◆ EXERCISE INSTRUCTIONS ◆
Across the entries, how many lines have the string "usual" in them? Reply with only a number.

◆ DATASET RECORDS ◆
^^^^^^^^
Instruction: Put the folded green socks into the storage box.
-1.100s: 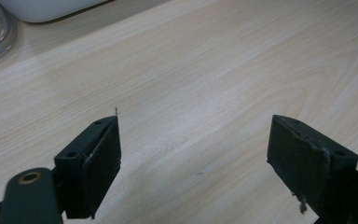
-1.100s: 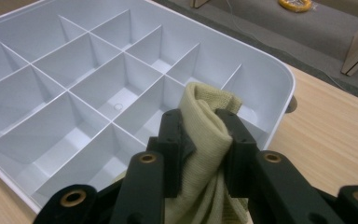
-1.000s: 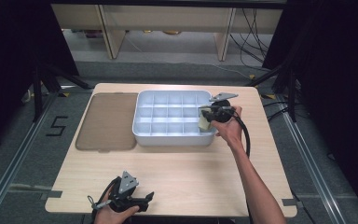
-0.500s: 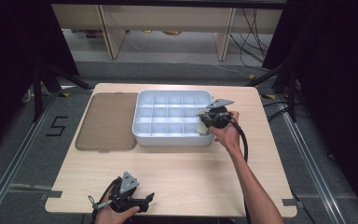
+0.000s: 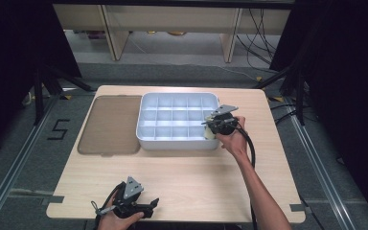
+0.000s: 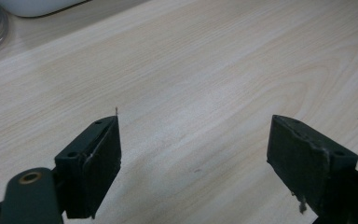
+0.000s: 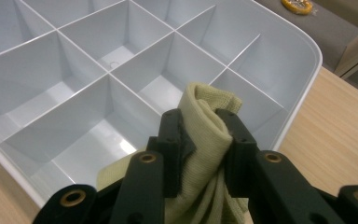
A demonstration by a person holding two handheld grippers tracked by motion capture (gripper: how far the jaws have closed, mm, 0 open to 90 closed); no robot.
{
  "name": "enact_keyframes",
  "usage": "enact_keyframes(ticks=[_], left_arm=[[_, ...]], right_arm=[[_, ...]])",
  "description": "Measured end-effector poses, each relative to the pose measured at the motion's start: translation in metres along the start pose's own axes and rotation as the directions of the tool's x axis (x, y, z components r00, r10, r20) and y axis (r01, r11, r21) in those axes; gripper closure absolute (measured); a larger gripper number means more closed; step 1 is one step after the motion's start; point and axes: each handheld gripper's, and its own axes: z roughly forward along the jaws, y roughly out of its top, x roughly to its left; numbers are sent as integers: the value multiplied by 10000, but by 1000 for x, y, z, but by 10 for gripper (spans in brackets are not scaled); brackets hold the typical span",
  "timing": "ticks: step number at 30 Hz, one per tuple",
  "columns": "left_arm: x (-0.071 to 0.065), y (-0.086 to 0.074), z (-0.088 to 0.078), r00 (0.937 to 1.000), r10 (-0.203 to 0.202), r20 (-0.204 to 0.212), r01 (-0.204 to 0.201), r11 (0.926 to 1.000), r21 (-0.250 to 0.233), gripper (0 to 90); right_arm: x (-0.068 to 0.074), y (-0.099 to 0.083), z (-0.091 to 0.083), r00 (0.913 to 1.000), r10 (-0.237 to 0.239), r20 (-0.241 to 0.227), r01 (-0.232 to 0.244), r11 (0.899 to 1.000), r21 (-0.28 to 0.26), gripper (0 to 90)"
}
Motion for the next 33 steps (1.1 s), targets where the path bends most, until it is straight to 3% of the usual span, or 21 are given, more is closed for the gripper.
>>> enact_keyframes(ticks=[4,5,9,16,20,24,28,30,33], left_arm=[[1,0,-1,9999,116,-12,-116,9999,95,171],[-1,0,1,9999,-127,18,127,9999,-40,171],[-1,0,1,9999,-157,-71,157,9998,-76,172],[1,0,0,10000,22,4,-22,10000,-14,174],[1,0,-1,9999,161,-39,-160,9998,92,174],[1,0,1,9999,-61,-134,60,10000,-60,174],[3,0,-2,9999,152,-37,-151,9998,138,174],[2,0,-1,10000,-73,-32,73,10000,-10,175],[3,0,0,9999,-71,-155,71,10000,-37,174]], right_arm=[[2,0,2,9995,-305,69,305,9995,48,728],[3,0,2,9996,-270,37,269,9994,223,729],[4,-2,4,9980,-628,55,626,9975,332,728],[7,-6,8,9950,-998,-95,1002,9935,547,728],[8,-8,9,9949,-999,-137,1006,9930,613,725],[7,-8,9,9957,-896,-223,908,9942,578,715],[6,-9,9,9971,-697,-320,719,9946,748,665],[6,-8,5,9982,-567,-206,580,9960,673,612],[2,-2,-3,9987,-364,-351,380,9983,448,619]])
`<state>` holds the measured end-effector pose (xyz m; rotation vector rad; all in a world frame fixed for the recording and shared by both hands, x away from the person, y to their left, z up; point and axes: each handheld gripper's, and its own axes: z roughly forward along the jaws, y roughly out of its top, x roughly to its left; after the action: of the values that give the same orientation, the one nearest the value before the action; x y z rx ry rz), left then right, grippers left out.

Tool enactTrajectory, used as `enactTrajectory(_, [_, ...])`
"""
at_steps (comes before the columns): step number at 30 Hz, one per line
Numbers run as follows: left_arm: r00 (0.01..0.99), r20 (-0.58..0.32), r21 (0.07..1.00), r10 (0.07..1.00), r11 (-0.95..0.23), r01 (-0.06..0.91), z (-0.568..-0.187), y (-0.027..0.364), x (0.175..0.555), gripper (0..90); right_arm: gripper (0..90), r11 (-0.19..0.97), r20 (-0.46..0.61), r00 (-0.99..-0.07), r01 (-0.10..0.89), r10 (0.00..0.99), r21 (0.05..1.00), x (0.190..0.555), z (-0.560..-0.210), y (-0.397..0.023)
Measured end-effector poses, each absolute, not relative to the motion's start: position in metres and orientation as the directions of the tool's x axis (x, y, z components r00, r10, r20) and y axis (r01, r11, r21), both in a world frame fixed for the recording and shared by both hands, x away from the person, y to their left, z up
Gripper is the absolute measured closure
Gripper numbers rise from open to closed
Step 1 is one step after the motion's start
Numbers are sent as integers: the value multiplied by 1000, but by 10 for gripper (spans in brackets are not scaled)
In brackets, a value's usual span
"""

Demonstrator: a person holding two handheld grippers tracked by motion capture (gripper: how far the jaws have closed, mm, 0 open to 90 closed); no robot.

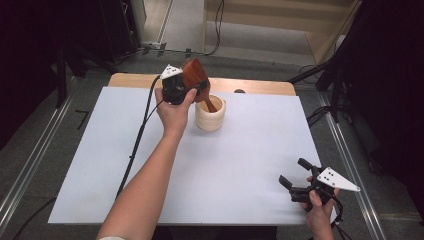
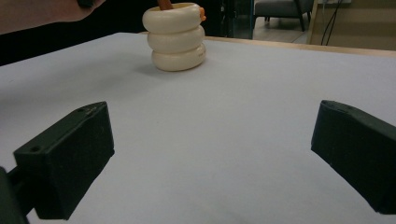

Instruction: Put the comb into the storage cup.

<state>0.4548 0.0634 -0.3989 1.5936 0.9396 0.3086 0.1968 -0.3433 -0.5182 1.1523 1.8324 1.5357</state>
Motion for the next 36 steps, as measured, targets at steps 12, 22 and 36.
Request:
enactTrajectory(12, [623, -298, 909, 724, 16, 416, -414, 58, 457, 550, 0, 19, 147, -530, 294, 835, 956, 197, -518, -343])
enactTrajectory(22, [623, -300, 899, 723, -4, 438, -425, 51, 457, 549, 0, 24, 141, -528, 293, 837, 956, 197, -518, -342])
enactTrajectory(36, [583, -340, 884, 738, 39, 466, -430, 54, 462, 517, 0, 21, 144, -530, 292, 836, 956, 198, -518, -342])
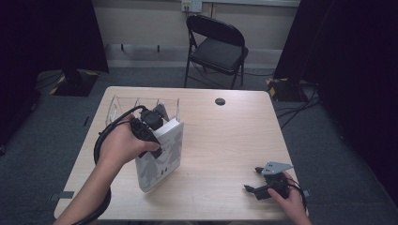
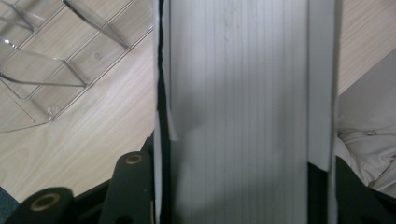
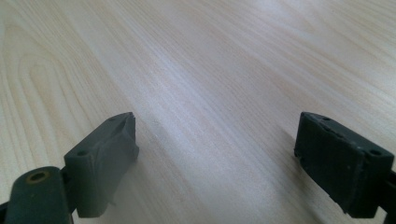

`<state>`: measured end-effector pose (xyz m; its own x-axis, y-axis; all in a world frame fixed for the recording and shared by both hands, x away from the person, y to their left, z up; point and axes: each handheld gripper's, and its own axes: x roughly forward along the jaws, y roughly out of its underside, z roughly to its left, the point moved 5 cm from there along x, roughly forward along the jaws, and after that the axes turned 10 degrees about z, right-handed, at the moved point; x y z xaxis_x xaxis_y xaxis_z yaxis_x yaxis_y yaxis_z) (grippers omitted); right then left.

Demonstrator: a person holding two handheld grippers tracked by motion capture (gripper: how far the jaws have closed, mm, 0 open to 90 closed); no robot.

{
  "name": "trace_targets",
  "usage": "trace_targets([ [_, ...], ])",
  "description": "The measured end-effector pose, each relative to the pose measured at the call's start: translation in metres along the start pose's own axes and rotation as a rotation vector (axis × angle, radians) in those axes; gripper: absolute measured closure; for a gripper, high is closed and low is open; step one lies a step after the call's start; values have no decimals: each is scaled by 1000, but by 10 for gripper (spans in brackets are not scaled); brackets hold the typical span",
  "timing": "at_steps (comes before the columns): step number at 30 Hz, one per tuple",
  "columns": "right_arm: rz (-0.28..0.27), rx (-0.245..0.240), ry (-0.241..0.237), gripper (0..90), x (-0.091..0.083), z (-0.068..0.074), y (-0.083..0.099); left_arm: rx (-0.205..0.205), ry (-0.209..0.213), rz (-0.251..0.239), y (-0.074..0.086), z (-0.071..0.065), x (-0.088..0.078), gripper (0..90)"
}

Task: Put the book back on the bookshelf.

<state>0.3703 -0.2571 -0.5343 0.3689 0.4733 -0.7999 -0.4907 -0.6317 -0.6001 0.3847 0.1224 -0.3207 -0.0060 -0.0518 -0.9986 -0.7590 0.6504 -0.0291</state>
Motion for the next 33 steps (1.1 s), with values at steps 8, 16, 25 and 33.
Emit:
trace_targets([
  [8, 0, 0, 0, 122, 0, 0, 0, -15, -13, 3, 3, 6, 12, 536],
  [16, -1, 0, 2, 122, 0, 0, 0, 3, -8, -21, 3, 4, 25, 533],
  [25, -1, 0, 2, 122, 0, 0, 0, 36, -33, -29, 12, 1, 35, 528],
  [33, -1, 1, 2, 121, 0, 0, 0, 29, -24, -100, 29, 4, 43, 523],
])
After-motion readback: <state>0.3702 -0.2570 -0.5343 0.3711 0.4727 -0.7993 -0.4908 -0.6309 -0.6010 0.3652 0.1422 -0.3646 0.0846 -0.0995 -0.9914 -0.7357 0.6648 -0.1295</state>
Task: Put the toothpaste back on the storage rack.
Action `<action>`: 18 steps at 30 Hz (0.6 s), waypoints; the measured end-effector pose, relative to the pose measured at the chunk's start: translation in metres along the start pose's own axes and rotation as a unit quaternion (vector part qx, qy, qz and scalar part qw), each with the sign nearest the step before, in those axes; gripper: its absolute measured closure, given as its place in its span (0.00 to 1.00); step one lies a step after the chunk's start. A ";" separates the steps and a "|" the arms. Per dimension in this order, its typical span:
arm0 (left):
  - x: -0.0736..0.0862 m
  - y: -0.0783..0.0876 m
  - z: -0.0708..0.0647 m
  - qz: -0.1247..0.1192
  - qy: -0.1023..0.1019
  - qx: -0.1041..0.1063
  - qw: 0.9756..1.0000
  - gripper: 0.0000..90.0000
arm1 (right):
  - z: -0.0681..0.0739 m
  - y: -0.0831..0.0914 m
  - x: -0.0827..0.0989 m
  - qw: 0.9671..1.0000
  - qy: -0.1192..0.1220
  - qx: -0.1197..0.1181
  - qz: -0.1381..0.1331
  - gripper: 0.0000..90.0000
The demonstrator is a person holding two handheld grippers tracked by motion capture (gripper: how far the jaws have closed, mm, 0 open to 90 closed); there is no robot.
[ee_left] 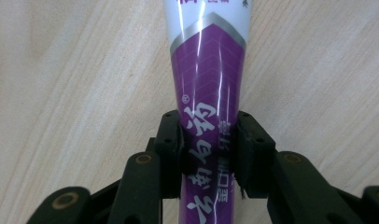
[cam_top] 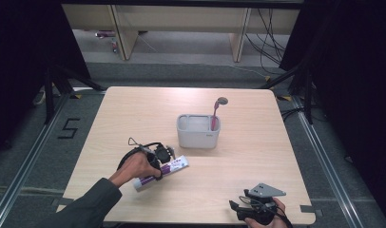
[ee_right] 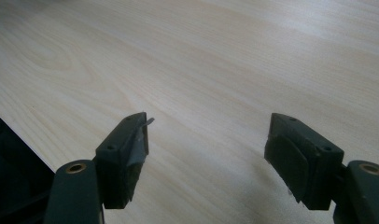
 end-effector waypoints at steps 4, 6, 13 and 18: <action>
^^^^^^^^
◆ COMPLETED TASK ◆
2